**Exercise details**. Give a verbatim copy of the data, leaving the pictures out.

↓↓↓

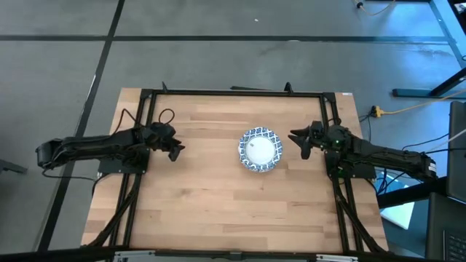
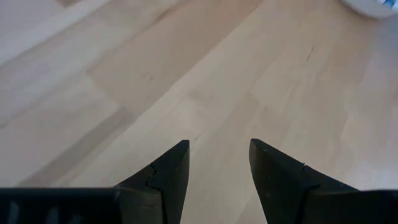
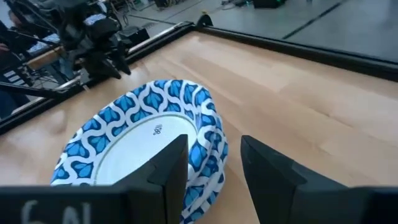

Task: Nest bowls inside each other
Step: Return to Home Position

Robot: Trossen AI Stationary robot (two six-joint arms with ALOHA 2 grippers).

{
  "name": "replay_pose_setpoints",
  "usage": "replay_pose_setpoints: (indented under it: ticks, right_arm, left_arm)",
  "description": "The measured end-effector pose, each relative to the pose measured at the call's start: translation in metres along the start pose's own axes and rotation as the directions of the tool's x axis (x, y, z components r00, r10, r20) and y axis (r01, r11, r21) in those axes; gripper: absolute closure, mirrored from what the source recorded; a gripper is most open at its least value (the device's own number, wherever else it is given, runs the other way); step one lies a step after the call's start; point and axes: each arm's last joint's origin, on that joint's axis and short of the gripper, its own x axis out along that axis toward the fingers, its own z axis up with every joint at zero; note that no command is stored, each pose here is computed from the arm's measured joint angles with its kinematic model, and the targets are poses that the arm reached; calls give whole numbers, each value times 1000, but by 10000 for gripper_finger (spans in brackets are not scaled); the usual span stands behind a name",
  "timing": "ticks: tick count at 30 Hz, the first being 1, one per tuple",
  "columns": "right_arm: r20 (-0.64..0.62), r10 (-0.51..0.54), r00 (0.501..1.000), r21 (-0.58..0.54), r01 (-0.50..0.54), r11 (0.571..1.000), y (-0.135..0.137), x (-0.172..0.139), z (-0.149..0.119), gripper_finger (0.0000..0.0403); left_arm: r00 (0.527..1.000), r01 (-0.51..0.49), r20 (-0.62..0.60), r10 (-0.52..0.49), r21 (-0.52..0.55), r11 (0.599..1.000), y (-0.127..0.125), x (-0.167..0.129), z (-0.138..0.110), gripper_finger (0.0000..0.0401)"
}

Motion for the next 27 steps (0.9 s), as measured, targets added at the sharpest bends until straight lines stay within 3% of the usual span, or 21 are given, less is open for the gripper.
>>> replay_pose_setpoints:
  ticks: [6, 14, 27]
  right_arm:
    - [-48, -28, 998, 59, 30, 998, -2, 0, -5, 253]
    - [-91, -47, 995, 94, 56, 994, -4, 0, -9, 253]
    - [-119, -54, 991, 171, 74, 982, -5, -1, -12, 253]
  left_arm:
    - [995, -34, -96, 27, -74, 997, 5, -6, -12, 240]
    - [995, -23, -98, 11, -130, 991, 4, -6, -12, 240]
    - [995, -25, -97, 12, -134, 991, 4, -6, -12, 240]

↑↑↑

**Answer area**.
Task: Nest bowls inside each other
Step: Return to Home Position

Robot: Trossen AI Stationary robot (two six-joint arms with ALOHA 2 grippers).

{
  "name": "replay_pose_setpoints",
  "usage": "replay_pose_setpoints: (indented under it: ticks, right_arm, left_arm)",
  "description": "The measured end-effector pose, each relative to the pose measured at the call's start: translation in metres along the start pose's own axes and rotation as the directions of the tool's x axis (x, y, z components r00, r10, r20) and y axis (r01, r11, r21) in those axes; gripper: absolute closure, mirrored from what the source recorded; a gripper is most open at its least value (the device's own number, wherever else it is given, runs the other way); step one lies a step after the call's start; point and axes: each arm's last joint's origin, on that joint's axis and short of the gripper, its own x axis out along that axis toward the fingers, its own z axis up with every joint at zero; note that no command is stored, each pose here is computed from the arm's measured joint angles with its kinematic model, and the targets are poses that the arm reached; calls give whole numbers, each value times 1000, but by 10000 for gripper_finger (spans in brackets are not scaled); the usual span stands behind a name",
  "timing": "ticks: tick count at 30 Hz, the first being 1, one per tuple",
  "columns": "right_arm: r20 (-0.64..0.62), r10 (-0.51..0.54), r00 (0.501..1.000), r21 (-0.58..0.54), r01 (-0.50..0.54), r11 (0.571..1.000), y (-0.135..0.137), x (-0.172..0.139), z (-0.149..0.119), gripper_finger (0.0000..0.0403); left_arm: r00 (0.527..1.000), r01 (-0.51..0.49), r20 (-0.62..0.60), r10 (-0.52..0.49), r21 (-0.52..0.55), r11 (0.599..1.000), y (-0.127..0.125), x (-0.167..0.129), z (-0.138..0.110), gripper_finger (0.0000..0.0401)"
}

Motion for the next 27 steps (0.9 s), as measured, targets added at the sharpest bends until straight lines stay within 3% of the usual span, or 21 are given, less is open for the gripper.
>>> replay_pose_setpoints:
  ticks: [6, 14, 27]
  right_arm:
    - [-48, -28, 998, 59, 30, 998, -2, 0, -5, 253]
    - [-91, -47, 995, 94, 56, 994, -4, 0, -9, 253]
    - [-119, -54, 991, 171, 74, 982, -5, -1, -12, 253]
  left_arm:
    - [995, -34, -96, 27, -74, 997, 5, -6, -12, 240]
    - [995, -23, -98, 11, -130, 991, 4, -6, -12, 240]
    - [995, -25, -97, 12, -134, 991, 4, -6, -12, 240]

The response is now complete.